WORK REQUEST: Work out how many lines in the entries contain the string "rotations", and give nothing but that number.

Stored dataset items
▼

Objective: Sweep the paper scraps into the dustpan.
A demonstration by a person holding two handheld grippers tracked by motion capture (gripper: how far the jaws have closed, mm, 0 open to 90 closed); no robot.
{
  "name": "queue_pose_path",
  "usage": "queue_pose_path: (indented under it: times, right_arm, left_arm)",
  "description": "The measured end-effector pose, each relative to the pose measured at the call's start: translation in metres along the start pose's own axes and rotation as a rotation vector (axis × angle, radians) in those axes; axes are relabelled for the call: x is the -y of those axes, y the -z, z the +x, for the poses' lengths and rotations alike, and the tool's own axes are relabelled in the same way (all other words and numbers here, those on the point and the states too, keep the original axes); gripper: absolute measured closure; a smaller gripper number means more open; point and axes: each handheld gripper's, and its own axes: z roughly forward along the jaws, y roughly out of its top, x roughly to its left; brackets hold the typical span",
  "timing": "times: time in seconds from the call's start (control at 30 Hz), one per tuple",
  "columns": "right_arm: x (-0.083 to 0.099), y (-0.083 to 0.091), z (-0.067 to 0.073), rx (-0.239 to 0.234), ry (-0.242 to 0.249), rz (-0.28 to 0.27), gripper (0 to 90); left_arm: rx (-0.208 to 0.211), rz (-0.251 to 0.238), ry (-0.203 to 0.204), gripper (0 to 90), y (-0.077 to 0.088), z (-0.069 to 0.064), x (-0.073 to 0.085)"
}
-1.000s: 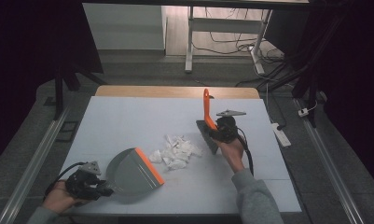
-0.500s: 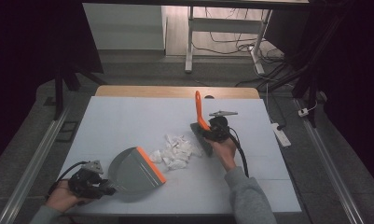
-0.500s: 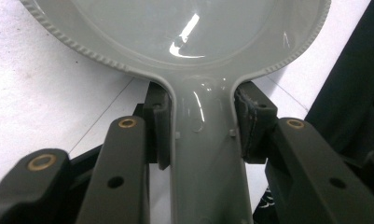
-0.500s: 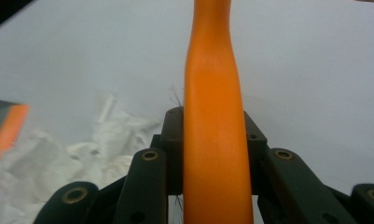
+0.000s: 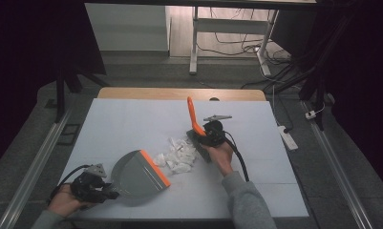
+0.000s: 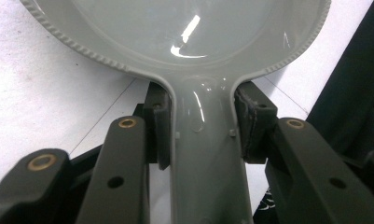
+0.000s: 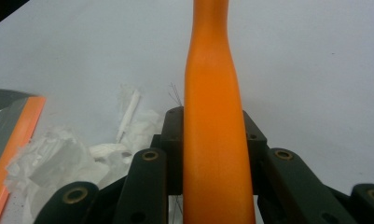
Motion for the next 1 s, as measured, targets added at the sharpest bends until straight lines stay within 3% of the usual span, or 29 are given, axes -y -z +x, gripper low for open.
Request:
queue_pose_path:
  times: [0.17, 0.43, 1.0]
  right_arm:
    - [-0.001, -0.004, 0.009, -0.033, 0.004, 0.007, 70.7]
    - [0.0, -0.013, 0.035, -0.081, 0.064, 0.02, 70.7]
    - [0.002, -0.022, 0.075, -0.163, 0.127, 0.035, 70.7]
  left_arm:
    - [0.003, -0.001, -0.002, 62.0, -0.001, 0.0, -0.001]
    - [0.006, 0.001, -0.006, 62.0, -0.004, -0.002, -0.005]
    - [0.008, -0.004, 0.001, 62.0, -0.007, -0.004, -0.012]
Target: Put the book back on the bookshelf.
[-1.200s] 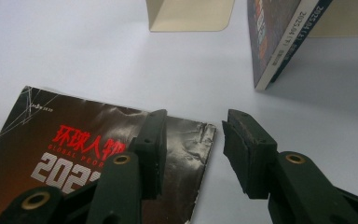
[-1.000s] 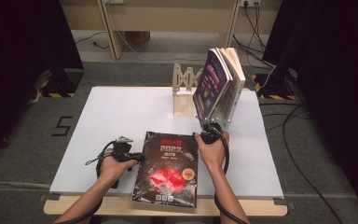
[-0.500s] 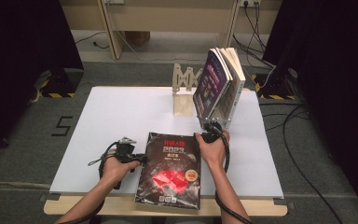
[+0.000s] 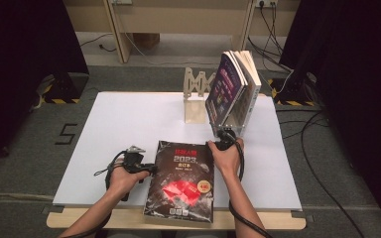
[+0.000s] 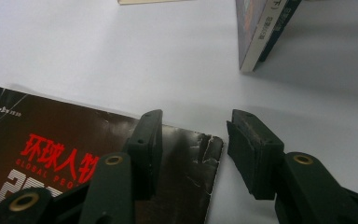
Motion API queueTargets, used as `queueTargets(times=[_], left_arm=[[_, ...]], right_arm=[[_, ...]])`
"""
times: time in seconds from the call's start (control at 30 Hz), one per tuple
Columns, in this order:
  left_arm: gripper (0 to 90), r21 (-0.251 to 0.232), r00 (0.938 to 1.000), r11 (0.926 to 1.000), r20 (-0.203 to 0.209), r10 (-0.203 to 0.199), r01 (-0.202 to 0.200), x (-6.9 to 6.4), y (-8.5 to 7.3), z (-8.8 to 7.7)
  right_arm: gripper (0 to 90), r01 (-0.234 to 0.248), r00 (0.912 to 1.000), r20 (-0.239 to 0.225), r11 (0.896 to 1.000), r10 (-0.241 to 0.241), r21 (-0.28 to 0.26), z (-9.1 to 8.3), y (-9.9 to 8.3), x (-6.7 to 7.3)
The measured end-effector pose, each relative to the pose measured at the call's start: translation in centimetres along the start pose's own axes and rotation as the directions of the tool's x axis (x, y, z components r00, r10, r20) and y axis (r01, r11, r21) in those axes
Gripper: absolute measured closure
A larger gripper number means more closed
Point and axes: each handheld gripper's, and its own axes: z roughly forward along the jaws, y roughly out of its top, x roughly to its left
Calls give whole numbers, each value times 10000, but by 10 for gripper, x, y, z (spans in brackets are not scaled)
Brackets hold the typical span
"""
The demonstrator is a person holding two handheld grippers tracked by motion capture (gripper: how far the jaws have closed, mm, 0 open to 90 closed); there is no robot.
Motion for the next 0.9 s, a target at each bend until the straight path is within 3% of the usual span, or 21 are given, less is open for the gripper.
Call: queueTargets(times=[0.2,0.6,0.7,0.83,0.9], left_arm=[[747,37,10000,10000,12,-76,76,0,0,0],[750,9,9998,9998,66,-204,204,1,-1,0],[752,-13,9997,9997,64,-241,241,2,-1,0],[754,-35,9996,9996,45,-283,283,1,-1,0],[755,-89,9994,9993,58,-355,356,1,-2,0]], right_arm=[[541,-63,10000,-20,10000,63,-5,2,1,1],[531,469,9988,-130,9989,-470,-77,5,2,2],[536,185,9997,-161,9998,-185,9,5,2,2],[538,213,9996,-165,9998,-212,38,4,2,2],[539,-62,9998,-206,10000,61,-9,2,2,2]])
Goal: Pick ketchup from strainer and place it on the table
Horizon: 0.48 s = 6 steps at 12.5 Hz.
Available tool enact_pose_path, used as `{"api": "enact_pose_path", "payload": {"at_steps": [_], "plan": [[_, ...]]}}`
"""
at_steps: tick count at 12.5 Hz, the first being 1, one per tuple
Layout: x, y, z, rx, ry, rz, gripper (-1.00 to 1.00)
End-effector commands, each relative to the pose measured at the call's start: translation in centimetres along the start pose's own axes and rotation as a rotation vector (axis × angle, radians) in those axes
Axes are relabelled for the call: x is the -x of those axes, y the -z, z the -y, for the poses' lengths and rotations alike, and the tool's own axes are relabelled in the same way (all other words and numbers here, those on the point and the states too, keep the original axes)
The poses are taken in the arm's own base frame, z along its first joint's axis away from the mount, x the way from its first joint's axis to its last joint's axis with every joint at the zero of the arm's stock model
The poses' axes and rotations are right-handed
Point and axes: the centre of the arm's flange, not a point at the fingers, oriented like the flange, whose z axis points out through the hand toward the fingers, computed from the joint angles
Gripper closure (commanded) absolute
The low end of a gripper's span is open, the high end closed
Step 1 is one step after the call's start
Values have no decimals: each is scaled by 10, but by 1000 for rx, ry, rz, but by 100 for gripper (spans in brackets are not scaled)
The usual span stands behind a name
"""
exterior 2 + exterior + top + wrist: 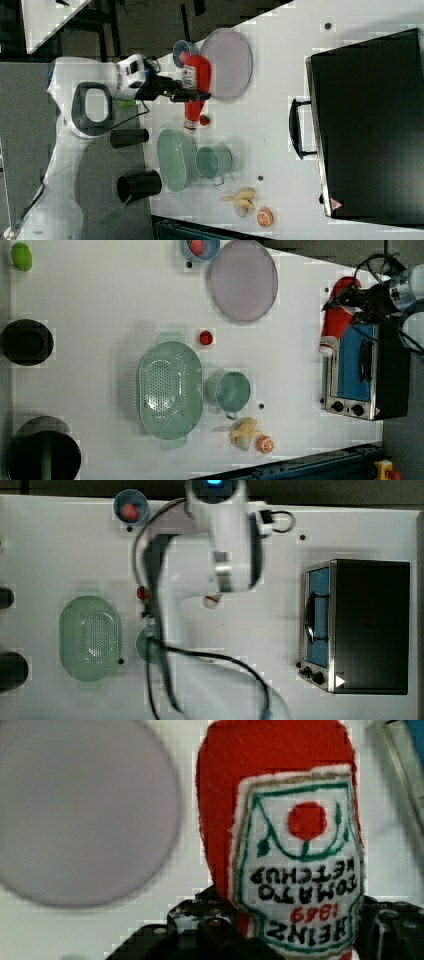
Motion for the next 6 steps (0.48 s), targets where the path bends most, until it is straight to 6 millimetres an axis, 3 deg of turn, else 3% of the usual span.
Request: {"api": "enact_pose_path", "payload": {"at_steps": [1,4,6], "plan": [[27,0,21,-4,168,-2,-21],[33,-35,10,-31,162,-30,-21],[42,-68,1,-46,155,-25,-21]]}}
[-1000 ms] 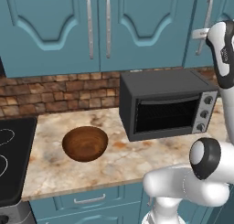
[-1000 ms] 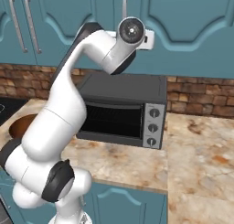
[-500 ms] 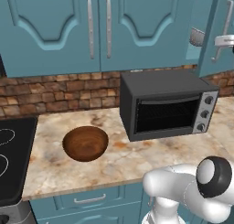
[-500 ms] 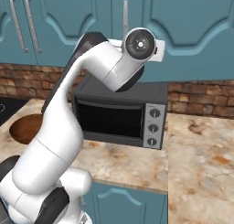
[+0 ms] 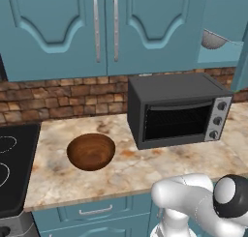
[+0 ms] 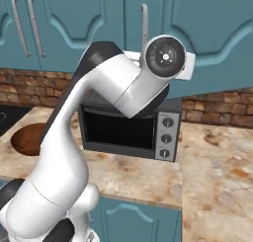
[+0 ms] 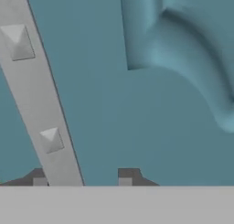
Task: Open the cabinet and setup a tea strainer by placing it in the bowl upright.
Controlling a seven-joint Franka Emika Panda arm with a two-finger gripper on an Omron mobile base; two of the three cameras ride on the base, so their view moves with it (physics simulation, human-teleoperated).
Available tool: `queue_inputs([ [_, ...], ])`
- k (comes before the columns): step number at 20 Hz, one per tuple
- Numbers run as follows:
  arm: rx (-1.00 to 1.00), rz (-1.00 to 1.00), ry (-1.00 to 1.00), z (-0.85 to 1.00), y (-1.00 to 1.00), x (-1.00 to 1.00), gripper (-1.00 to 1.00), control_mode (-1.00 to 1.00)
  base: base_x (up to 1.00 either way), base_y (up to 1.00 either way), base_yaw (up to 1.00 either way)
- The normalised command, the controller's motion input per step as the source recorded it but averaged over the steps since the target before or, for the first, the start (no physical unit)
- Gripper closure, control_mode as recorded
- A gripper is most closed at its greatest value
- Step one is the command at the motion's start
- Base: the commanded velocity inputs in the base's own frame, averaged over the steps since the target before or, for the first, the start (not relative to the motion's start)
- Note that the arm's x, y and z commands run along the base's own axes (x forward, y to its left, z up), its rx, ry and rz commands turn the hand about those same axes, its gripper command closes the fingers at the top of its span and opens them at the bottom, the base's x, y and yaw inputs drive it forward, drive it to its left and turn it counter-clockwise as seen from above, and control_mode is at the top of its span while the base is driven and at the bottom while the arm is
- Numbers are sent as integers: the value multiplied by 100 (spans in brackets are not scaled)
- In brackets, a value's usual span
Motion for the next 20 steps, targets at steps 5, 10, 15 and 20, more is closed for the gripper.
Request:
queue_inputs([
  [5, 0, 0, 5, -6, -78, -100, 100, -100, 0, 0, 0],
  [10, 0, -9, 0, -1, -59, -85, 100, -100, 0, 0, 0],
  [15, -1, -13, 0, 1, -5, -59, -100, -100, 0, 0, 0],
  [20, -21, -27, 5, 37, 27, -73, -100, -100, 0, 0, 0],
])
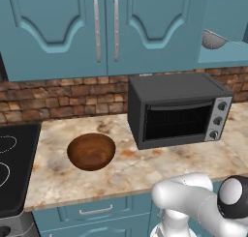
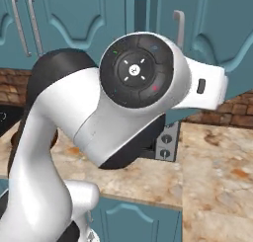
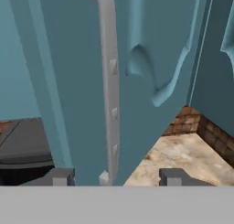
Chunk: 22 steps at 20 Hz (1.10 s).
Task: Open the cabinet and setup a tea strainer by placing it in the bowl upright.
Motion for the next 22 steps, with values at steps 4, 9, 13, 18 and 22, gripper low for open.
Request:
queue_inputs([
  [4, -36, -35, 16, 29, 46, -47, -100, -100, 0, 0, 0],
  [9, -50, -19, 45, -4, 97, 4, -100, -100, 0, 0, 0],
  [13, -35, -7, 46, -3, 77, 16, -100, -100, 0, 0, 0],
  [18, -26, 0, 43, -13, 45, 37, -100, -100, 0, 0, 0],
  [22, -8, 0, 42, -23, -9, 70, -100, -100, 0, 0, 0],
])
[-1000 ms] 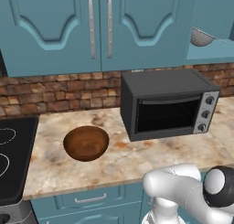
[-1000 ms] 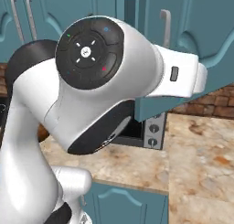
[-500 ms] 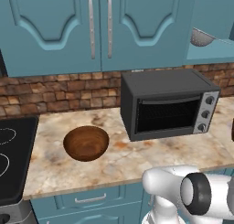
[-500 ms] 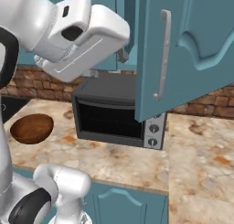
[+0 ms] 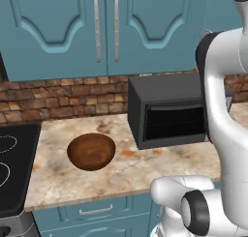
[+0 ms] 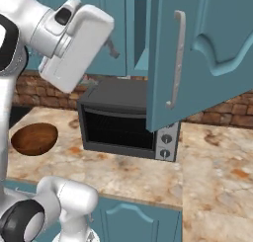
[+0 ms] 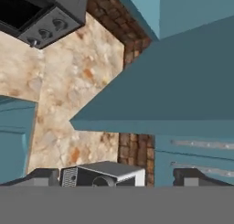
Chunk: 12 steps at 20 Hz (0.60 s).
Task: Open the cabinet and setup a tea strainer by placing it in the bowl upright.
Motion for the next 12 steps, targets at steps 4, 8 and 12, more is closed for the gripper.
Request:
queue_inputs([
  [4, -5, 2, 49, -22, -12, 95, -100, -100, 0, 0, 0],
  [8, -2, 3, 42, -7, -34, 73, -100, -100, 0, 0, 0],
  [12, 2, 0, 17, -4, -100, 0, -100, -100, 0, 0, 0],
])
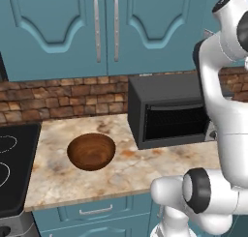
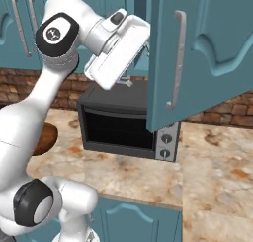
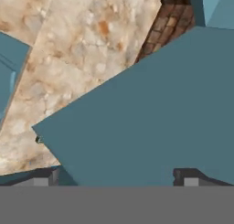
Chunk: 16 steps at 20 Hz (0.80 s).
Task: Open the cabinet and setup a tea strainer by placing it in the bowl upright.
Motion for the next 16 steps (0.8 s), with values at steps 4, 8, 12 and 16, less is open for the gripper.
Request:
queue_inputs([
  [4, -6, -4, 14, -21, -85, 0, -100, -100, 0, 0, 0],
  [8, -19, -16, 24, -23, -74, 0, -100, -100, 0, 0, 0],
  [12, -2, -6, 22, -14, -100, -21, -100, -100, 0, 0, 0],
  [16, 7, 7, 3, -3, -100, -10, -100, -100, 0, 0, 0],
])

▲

TASK RESULT: 3